La cultura actual, en la medida en que refleja una degradación inhumana, no valora el silencio; más aún, impone su abolición hasta el estropicio de los tímpanos. Con esa invasión prepotente del ruido arruina dotes más delicadas y profundamente humanas: la capacidad de escuchar y por consiguiente de entablar un auténtico diálogo, el encuentro real de uno consigo mismo, la percepción de la belleza y el arrobo ante lo sagrado. Mucha gente, hoy en día, no puede vivir sin la radio o "la tele" encendida, y el sonido de boliche, estridente e inarticulado, se introduce en todos los ámbitos y contagia una especie de sordera general. No se advierte que el silencio está cargado de sentido. En la música las pausas son imprescindibles: producen muchas veces la impresión más fuerte, hacen posible una expresión colmada. Así ocurre también en la vida: de la riqueza interior del silencio brota toda palabra digna de ser dicha y la incapacidad para el silencio revela el vacío del alma.
TORTURA EN NUESTRA CIUDAD
La Plata se ha convertido en una ciudad gratuitamente, caprichosamente ruidosa. "Silencio en la noche, ya todo está en calma; el músculo duerme, la ambición descansa..." El comienzo del célebre tango de Gardel, Le Pera y Pettorossi no puede cantarse de ella. En algunos de sus barrios, con regularidad programada, grupos de gente incivil se ocupa de abolir el silencio nocturno y arrebatar así el sueño a los vecinos. El páramo multiuso llamado Plaza Moreno parece, algunas noches, tierra de nadie. Lo peor ocurre después de la medianoche del jueves y del domingo, hasta las tres y media o las cuatro del día siguiente: rugidos y explosiones de las motos; los escapes abusivos de los autos y el chillido de los rebajes en sus corridas; la música infrahumana, ratonil, que brota de coches convertidos en discotecas rodantes. Esta última tortura, insoportable, responde a una nueva expresión de cretinismo que se exhibe también en horas diurnas; hasta ahora, impunemente. ¿Existirá alguna legislación municipal que la cohíba? Se dice que la Dirección de Control Urbano ha labrado miles de actas de infracción y secuestrado una importante cantidad de vehículos, pero, por lo visto, esa acción resulta insuficiente.
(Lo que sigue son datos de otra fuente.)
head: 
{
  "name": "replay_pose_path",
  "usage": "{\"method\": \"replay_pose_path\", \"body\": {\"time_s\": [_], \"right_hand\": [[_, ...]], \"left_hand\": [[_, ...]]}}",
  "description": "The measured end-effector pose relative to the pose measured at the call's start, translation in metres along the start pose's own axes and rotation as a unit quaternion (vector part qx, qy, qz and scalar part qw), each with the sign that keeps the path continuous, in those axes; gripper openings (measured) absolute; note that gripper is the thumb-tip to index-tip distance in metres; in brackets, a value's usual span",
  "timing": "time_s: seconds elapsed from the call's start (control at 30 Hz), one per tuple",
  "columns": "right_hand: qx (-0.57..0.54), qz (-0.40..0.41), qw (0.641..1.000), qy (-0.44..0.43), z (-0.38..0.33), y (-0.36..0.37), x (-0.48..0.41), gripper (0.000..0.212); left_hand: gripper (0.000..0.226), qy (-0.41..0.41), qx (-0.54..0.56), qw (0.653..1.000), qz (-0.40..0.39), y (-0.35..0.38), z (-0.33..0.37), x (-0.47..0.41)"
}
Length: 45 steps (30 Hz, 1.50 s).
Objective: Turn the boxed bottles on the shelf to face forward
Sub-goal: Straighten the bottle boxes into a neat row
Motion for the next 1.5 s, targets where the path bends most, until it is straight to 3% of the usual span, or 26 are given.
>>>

Quizá carece de los recursos y agentes necesarios. Me asalta un pensamiento pesimista: si el Estado, en sus distintas instancias, no es capaz de asegurar plenamente la vida y los bienes de la población, ¿cómo podrá amparar su descanso? ¿Qué puede irle ni venirle al gobierno esta minucia?
EL TEMPLO PLATENSE
Hablo de Plaza Moreno como vecino del lugar y víctima de aquellos desafueros, pero pienso, además, en la falta objetiva de respeto para con el templo mayor de la Ciudad, frente al cual esa manga de inconscientes se divierte a costa de la tranquilidad ajena y a despecho del carácter sagrado de ese sitio. ¿Cómo no ver en este fenómeno penoso un signo de decadencia cultural y de anemia social? Como fuente de la falta de consideración para con el prójimo y de la urbanidad exigible en una convivencia civilizada se encuentra la irreflexión, la superficialidad y una idea anárquica de libertad: yo hago lo que me viene en gana. La viveza criolla, por otra parte, incluye a veces una cierta complacencia delictiva.
Contrapongo un caso reciente, ocurrido en Italia. La Corte de Casación impuso dos meses de cárcel (sin la suspensión condicional), más las costas del proceso y 500 euros de multa a cuatro ciudadanos de Regabulto, un pueblo de Sicilia, porque sus perros perturbaban el descanso nocturno de sus vecinos. El argumento decisivo de los jueces fue: no hicieron nada para aplacar los ladridos y frenar el concierto canino. Las autoridades citaron a seis dueños: dos de ellos aceptaron pagar la multa impuesta por el juez de primera instancia; los otros cuatro apelaron en nombre del derecho de los perros a expresarse libremente. Cito jurisprudencia, aunque ajena, por si las moscas.